Look for the string "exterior" in the listing. Copy each line that has it.

• • • •

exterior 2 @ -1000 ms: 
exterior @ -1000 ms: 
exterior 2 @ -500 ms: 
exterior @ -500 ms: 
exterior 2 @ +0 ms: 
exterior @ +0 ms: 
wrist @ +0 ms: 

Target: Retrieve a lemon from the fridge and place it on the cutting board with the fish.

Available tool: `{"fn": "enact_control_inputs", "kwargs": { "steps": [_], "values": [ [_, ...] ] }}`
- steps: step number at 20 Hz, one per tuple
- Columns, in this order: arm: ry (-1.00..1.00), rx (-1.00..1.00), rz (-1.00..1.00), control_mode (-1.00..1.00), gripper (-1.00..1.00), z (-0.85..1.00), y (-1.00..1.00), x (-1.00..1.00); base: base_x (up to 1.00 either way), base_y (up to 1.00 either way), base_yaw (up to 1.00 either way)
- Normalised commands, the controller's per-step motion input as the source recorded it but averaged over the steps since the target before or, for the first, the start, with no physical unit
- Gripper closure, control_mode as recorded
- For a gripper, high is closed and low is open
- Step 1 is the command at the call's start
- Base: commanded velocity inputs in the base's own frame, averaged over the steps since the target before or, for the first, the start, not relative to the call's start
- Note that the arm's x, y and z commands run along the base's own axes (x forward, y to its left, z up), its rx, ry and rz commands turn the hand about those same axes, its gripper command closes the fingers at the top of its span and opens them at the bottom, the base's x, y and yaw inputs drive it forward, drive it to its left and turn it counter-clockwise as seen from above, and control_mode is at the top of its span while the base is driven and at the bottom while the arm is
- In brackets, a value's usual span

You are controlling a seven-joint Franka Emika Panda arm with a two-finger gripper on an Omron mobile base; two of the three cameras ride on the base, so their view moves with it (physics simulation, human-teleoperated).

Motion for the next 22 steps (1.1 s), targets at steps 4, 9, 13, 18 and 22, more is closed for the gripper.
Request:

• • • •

## EXERCISE RESULT
exterior 2 @ -1000 ms: 
exterior @ -1000 ms: 
exterior 2 @ -500 ms: 
exterior @ -500 ms: 
exterior 2 @ +0 ms: 
exterior @ +0 ms: 

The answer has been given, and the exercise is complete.